Work order:
How do the records below read from their first line through the line containing "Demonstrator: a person"? Write those lines out exactly.

(Data entries)
---
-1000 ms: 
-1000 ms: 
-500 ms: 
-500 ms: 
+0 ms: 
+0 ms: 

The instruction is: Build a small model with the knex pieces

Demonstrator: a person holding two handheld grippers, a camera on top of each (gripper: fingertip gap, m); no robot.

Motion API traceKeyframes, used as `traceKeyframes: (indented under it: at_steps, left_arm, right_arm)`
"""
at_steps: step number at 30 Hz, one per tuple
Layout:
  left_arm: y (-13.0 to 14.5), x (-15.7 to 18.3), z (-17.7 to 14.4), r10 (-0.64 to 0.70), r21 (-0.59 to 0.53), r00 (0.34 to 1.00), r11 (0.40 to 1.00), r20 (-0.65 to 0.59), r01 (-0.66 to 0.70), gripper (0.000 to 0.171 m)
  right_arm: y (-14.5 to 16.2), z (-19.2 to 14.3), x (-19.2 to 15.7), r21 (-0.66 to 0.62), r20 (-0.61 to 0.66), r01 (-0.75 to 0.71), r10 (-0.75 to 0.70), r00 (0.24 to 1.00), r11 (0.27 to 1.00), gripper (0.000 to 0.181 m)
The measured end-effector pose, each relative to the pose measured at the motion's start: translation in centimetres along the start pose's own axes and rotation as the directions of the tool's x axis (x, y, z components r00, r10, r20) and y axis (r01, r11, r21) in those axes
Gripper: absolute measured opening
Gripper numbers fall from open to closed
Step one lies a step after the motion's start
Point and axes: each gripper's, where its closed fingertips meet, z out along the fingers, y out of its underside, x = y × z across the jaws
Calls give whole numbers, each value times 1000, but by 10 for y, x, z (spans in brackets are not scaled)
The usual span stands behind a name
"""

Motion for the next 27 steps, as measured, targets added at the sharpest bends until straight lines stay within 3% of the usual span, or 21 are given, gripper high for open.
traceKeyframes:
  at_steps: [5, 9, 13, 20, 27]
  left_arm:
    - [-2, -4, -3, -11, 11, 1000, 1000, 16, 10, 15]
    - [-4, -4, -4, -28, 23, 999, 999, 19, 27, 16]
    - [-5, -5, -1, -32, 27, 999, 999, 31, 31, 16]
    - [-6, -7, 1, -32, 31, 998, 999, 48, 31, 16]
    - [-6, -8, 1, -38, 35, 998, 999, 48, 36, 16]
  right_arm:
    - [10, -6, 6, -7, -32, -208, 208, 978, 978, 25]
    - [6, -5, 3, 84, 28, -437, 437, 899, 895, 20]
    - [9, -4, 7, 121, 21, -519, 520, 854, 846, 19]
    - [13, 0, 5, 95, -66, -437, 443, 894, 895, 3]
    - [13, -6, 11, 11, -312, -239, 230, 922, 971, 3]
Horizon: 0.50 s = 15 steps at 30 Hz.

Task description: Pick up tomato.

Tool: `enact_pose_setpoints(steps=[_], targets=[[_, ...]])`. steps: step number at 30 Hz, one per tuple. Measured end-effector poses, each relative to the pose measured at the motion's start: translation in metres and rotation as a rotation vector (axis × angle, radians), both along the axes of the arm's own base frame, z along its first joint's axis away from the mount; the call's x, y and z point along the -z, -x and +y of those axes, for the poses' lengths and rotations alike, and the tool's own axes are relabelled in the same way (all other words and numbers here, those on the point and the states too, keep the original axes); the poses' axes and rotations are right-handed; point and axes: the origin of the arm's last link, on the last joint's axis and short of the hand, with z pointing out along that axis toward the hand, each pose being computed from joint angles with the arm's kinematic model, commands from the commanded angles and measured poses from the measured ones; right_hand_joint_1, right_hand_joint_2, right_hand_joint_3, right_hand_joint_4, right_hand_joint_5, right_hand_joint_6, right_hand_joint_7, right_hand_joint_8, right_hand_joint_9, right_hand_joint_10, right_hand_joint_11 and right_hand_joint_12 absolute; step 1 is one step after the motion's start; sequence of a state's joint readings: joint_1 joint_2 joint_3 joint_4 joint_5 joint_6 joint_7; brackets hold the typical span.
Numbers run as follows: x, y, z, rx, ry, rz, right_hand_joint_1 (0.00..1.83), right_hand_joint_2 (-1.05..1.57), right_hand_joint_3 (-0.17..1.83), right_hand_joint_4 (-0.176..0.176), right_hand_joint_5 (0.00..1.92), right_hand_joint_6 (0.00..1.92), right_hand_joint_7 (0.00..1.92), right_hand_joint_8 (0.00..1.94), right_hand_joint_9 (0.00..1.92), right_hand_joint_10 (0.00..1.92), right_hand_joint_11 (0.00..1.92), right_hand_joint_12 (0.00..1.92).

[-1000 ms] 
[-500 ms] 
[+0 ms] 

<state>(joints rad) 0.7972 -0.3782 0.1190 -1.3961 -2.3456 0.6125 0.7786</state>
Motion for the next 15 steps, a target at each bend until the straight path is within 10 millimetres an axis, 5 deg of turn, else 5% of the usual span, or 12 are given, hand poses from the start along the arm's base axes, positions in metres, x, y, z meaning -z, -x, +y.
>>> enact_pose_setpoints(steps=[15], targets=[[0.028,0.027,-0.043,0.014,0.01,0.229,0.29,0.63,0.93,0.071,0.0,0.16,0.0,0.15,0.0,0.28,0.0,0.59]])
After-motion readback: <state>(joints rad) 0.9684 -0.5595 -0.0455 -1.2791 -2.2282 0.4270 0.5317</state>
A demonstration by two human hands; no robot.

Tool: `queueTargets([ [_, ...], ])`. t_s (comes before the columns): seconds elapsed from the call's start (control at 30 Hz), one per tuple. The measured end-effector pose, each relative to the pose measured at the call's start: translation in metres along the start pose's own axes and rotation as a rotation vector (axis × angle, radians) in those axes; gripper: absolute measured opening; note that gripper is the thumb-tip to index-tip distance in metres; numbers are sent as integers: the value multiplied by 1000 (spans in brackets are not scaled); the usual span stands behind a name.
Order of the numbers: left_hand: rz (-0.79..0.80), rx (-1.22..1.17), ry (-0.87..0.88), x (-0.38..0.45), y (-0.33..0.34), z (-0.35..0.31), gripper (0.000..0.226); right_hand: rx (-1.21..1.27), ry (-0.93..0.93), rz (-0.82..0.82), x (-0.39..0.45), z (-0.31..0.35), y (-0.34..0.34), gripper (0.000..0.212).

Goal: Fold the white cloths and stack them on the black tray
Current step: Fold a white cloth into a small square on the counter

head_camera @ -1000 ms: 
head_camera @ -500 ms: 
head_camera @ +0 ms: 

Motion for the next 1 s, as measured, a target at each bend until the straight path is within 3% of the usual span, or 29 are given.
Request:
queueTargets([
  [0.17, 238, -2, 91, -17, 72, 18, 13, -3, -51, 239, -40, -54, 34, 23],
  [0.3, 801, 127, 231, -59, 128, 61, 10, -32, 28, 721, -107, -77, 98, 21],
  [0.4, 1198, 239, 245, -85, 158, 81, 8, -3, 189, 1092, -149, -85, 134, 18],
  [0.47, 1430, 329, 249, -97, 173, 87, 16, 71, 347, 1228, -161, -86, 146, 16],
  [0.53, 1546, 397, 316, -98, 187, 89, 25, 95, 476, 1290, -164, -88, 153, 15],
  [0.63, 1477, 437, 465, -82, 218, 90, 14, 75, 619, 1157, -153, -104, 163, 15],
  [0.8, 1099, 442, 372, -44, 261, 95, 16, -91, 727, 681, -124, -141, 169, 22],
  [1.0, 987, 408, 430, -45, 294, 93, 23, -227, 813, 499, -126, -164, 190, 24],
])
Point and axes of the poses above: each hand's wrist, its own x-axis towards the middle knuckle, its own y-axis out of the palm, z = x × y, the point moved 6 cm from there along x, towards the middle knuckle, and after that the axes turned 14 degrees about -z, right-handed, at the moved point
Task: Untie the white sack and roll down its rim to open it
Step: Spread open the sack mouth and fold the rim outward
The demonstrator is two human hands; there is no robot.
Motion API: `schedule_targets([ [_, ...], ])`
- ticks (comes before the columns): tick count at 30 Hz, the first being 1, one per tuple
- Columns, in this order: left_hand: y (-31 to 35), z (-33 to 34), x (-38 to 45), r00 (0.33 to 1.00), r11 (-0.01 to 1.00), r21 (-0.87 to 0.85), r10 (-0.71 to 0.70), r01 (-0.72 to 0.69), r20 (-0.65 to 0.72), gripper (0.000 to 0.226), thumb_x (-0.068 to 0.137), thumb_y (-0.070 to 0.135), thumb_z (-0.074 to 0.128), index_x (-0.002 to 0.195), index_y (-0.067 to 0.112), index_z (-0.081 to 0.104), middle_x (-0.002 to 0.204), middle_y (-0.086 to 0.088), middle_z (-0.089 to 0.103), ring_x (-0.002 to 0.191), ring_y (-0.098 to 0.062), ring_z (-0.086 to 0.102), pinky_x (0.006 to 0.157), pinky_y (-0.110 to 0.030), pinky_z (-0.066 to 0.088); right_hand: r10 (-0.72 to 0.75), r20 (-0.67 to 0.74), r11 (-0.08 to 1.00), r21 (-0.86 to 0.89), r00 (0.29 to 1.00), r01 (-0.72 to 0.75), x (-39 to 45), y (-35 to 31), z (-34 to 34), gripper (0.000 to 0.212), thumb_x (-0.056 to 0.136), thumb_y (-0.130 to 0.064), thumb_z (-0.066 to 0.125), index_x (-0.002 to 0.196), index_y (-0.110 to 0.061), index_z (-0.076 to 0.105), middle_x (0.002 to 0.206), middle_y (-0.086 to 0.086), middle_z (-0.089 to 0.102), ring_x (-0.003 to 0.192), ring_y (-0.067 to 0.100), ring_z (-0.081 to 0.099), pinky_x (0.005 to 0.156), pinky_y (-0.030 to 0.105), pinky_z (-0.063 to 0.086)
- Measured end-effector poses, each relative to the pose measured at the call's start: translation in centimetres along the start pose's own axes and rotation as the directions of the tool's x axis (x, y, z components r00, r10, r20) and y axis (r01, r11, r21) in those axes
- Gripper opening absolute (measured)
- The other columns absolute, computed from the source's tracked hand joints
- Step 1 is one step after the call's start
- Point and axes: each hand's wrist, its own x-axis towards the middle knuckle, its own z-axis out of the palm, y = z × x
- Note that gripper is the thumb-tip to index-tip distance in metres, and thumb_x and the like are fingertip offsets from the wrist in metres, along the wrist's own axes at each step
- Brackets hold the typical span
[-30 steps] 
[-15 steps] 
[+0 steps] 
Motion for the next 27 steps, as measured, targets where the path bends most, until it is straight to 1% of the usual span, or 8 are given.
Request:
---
Written response:
-1000 ms: 
-1000 ms: 
-500 ms: 
-500 ms: 
+0 ms: 
+0 ms: 

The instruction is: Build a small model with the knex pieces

Demonstrator: a person holding two handheld grippers, a camera on top of each (gripper: fingertip gap, m); no robot.

For this exercise, nothing further remains.